_What you have to do:_ Please return the lines of the data that contain "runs".

[Stored items from a collection]
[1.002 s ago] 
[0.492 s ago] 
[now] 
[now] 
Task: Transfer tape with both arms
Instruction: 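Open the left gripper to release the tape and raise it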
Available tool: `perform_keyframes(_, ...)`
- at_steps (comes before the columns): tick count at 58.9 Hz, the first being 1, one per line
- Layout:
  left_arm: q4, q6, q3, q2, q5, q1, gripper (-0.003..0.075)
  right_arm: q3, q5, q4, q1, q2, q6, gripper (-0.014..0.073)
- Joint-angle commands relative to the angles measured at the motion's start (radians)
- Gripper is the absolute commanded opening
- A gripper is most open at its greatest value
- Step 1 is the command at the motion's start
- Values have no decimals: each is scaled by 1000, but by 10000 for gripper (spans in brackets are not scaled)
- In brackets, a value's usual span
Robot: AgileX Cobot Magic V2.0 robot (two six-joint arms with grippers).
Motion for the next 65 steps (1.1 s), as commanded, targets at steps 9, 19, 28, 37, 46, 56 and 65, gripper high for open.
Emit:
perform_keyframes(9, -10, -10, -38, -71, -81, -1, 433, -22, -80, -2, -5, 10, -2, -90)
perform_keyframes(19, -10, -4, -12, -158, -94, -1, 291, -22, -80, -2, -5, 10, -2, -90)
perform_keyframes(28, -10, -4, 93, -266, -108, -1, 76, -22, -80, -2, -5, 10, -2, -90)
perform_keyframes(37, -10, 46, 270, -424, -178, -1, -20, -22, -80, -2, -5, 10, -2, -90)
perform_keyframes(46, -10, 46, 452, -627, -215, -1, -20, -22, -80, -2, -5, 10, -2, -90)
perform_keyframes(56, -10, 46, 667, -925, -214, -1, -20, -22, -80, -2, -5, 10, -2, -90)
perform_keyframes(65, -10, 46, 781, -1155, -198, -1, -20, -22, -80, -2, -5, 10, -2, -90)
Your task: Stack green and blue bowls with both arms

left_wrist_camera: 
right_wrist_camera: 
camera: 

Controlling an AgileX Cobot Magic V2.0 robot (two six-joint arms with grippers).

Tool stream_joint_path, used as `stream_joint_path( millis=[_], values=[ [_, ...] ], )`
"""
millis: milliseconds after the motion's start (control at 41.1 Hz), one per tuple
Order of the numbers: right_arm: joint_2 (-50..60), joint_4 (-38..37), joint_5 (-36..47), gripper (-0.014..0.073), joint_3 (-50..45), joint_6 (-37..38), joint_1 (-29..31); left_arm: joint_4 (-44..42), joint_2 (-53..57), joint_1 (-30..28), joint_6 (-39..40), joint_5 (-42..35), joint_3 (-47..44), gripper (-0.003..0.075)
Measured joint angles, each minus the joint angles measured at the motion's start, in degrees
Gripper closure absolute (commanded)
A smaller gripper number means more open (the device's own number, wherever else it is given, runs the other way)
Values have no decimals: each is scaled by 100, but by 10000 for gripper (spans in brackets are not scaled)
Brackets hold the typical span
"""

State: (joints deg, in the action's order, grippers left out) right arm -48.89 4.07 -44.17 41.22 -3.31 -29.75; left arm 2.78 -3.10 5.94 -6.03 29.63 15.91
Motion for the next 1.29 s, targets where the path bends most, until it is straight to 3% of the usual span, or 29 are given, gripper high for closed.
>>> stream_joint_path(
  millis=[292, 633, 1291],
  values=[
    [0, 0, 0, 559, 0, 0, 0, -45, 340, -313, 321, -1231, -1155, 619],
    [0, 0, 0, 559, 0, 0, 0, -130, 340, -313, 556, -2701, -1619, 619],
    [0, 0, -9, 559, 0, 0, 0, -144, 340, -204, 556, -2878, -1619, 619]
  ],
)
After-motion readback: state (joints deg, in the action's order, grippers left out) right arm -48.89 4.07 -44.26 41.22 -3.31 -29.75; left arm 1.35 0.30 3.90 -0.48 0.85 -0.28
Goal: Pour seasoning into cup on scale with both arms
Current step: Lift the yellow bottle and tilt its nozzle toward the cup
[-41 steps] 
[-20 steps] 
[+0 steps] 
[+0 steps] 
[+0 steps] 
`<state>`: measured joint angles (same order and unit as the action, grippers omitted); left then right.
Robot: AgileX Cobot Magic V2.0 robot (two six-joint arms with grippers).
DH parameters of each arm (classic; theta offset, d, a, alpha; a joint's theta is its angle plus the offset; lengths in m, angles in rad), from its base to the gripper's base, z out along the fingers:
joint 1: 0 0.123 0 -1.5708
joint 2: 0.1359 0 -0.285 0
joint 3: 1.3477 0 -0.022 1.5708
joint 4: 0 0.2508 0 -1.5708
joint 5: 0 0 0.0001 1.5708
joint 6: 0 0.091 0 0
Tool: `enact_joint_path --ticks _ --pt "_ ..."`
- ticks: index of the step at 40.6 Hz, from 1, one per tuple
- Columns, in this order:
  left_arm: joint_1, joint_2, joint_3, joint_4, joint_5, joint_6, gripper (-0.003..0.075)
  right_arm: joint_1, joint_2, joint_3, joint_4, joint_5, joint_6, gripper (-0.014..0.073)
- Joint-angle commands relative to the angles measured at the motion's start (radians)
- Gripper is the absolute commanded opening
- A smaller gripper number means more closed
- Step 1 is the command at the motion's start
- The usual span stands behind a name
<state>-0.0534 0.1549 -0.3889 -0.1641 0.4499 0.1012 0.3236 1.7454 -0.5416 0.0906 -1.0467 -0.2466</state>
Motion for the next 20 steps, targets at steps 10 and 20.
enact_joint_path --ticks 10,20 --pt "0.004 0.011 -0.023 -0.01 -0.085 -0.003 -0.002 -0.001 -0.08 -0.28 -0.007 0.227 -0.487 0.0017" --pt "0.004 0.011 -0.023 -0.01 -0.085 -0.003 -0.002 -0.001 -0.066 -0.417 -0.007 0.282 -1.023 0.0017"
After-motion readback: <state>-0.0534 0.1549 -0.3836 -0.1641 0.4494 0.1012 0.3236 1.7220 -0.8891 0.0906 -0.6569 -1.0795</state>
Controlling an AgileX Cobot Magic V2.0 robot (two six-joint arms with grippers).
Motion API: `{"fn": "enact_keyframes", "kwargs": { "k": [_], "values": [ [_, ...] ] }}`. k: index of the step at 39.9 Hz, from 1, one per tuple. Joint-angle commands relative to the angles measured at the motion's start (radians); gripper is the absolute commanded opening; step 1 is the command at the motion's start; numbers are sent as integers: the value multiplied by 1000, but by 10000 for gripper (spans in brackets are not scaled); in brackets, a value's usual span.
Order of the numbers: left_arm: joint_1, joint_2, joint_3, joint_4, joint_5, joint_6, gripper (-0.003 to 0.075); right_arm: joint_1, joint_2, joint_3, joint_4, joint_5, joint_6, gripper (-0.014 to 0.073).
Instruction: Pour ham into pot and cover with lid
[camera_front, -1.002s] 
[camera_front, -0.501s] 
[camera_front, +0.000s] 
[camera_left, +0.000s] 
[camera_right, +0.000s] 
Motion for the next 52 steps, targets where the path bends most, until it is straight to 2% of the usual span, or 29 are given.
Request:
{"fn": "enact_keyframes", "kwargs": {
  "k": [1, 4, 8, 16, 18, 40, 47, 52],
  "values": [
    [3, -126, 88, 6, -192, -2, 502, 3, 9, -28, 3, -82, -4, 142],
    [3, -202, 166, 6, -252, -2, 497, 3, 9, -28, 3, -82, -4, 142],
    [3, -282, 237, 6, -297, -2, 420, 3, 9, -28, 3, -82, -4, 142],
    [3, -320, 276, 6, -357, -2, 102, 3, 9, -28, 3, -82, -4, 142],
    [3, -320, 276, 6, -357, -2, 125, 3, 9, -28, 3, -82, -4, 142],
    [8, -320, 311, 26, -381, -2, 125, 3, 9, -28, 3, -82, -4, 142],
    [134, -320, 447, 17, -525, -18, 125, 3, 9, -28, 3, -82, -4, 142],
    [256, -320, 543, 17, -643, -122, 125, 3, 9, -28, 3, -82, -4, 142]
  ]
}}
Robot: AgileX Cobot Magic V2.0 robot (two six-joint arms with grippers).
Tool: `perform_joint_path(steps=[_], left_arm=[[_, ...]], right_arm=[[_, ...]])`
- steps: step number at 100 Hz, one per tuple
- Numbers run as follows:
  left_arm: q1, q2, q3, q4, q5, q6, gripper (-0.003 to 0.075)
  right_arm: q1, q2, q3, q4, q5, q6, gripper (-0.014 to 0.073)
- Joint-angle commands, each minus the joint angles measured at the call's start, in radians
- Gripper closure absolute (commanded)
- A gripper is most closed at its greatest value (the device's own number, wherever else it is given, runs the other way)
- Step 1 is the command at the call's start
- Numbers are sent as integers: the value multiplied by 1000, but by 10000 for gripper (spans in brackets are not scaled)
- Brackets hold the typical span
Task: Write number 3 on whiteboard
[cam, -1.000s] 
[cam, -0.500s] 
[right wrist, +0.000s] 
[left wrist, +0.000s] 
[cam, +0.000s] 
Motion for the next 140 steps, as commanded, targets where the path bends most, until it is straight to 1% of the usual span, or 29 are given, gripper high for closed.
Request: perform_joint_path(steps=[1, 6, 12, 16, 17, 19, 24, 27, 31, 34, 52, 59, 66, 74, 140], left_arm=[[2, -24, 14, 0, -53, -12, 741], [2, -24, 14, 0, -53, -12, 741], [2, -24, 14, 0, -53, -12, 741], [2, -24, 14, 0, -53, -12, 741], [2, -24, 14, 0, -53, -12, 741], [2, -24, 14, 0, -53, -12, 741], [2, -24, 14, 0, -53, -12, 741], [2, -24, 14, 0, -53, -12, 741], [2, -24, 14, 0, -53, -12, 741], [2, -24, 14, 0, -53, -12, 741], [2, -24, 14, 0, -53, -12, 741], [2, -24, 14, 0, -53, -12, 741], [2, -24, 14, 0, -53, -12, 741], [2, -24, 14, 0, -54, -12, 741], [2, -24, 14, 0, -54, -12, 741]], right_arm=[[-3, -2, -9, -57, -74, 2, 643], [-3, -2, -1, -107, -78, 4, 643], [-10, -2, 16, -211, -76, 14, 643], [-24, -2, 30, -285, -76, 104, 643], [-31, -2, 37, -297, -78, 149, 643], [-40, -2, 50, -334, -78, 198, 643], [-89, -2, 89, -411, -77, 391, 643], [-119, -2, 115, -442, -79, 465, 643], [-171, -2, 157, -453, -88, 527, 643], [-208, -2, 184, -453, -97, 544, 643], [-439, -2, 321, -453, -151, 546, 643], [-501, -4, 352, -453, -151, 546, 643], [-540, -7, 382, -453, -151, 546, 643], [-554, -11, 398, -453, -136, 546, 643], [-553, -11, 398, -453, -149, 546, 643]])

_Completed exercise:_
A smaller gripper number means more open (the device's own number, wherever else it is given, runs the other way)
- A gripper is most closed at its greatest value (the device's own number, wherever else it is given, runs the other way)

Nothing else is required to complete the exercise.